While ministering in Europe, I received the following testimony from a lady mature in years:
I was born and raised in a very legalistic and abusive “Christian” home. Church attendance was mandatory, but the physical and emotional abuse I suffered at the hands of my parents distorted my concept of God. In our church was a large sign that read, “God is love.” But I had no idea what love was. If what I experienced at home was supposed to be the love of God, then I wanted no part of it. I moved away from my parents to attend college and away from God. I finished my Ph.D. in psychology and worked as a professional counselor for 20 years. During that time I suffered continuously from depression. Finally I realized that I couldn’t help myself much less others, so I went into educational psychology and finally into vocational psychology.
In desperation, I started to attend an International Church. A Sunday School class was going through a video series by Neil Anderson. I learned who I was supposed to be in Christ and finally someone explained to me the battle that was going on in my mind. I found out that there were trained encouragers at the church who were taking people through The Steps to Freedom in Christ. I made an appointment with great apprehension and much fear. I didn’t know what to expect, but I knew I had nothing to lose, and possibly much to gain.
It was an amazing encounter with God. I could feel the layers of self-righteousness, pride, rebellion, and sin come off.
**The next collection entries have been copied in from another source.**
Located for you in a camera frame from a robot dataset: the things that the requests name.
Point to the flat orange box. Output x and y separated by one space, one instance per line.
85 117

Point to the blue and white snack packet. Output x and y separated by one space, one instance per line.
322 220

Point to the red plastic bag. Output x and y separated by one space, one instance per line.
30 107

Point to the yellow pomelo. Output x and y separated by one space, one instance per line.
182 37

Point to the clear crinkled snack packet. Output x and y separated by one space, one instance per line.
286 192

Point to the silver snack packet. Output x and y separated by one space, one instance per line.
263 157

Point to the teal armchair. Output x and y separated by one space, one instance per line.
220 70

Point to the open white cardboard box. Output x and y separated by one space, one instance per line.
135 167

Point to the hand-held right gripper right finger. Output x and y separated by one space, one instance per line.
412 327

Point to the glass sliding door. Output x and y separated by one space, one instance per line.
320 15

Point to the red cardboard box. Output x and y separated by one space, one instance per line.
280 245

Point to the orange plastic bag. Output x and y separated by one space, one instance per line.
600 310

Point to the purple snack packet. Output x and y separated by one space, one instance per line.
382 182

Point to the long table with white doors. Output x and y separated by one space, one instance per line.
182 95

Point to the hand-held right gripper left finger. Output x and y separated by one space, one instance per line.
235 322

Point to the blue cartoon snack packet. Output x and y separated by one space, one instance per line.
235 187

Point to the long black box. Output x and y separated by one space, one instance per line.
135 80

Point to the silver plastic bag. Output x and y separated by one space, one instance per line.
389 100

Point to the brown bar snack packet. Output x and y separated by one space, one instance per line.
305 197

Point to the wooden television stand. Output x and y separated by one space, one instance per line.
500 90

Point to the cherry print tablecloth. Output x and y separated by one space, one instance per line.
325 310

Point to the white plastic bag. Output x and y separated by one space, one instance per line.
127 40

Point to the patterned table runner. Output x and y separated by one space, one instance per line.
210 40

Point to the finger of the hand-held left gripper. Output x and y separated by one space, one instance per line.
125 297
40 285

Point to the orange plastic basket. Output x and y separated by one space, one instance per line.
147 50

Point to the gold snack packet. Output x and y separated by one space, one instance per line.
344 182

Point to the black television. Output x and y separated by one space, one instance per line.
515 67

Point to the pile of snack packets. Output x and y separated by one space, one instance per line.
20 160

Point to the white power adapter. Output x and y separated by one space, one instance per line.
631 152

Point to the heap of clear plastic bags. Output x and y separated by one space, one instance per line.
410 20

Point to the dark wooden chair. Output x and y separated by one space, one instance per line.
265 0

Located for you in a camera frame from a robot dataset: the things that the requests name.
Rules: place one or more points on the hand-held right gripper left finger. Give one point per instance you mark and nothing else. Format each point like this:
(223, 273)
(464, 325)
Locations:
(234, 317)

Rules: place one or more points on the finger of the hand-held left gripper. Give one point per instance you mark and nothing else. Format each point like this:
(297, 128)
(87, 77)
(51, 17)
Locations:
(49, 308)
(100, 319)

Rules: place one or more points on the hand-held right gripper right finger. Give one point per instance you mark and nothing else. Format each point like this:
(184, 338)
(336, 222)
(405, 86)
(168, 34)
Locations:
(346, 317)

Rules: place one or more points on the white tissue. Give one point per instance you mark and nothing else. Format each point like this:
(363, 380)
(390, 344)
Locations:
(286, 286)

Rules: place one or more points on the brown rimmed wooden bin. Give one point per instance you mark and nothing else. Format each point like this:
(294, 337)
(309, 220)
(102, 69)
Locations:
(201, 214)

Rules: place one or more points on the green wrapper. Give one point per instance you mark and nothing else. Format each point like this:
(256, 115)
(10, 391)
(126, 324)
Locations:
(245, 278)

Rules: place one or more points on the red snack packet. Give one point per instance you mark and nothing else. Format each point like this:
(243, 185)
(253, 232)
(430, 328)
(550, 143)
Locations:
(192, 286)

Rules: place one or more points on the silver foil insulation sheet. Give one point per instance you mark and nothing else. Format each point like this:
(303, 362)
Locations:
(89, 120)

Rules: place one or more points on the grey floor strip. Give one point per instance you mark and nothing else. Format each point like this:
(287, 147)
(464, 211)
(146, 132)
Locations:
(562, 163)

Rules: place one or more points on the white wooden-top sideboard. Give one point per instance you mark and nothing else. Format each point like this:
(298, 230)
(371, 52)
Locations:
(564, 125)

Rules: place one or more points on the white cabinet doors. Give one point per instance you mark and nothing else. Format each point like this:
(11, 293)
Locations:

Every step was meaningful to me, but the biggest release came when I forgave my parents for their abuse and for distorting my concept of God. As soon as I was done, I knew I was free from years of living in bondage to the lies I believed about God and myself. I was connected to God in a living and liberating way. His Spirit was now bearing witness with my spirit that I was a child of God. I was set free, and I haven’t struggled with depression since that day.